Mexican mince and beans

The trick to good Mexican is getting the seasoning right. And I think this is it! For less than $5 per serve, you will be filling your body with protein, iron, fibre, collagen and antioxidants - making it a fantastic food for pregnancy and postpartum. It's a one pot wonder and freezes really well. I've used lamb mince because I enjoy the flavour, but you could swap for kangaroo or organ mince if you want to bump up the iron further.
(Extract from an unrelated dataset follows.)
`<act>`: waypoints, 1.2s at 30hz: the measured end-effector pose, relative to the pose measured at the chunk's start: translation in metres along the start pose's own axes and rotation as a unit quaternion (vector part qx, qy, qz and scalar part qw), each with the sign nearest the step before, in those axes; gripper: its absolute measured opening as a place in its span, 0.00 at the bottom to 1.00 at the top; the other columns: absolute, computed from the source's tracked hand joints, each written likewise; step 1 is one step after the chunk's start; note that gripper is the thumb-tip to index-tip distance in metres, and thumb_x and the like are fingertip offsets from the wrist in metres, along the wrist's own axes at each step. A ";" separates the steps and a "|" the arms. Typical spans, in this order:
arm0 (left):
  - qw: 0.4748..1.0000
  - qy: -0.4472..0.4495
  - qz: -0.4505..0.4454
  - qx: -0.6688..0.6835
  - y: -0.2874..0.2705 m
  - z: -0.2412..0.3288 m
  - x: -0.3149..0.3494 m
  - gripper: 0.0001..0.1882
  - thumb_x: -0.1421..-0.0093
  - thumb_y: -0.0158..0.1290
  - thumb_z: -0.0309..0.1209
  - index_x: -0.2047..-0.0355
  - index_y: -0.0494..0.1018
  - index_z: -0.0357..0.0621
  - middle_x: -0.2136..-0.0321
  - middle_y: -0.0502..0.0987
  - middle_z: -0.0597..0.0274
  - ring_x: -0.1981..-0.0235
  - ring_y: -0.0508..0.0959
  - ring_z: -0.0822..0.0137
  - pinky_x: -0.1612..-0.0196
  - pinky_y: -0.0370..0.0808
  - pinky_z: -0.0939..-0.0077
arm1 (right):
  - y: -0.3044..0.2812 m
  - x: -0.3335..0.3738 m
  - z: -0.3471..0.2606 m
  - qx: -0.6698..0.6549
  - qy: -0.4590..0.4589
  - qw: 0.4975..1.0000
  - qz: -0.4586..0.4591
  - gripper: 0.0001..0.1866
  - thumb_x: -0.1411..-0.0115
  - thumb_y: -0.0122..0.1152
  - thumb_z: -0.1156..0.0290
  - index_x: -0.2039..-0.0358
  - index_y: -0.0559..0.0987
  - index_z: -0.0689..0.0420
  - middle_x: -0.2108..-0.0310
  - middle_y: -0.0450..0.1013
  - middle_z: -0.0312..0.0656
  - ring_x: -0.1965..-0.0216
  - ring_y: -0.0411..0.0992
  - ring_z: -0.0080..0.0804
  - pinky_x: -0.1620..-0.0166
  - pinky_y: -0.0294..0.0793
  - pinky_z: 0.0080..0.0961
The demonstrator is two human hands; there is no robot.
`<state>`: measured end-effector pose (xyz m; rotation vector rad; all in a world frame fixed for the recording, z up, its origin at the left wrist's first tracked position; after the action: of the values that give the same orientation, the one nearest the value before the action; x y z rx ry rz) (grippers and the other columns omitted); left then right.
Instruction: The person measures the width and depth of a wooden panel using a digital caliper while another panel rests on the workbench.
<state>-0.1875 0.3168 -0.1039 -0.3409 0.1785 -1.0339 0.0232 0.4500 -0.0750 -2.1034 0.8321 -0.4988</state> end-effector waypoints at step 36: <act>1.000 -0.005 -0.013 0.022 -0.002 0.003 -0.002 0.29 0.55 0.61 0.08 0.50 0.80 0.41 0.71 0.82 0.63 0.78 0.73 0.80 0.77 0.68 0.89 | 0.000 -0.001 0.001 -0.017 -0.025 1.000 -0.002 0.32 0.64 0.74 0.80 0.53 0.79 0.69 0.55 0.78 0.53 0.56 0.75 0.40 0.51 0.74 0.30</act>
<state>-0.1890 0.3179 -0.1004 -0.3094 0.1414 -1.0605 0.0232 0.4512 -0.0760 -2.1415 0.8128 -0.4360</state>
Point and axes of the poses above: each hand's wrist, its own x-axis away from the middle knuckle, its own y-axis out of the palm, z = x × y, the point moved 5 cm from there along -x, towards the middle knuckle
Serve with your favourite sides (quinoa, brown rice, guacamole, corn chips, shredded lettuce or cabbage, sour cream, corn) and freeze the leftovers for another day.

Serves 6

Ingredients

2 tbl extra virgin olive oil

1 onion, diced

3 garlic cloves, minced

Spice mix (see below)

500 g lamb mince (any mince is fine)

2 tbl tomato paste

1 cup bone broth

2 x 400 g tins red kidney or black beans

1 tsp honey

Spice mix

1 tbl paprika

1 tbl cumin

2 tsp dried oregano

1 tsp onion powder

1 tsp salt

Chili (optional)

Method

Place a large fry pan over low heat, add half of the olive oil, then add the onion. Sauté for 5 minutes, add the garlic and sauté for a further 5 minutes.

Stir through the spice mix, then push the onion mixture to the sides. Add the rest of the oil to the middle of the pan and add the mince, pressing down gently to brown it.

Add the tomato paste, bone broth, beans and honey. Bring to a gentle boil, and simmer for 20 minutes, stirring occasionally. Add a splash of water if the mixture becomes too dry.

Serve with your favourite sides - guacamole, quinoa, brown rice, guacamole, corn chips, tortillas, shredded lettuce or cabbage, sour cream, tomato salsa, corn, grated cheese, roast vegetables.

Notes:

If I have time, I like to cook this in the oven on a low heat (140 °C) for 30 minutes. This develops the flavours even further.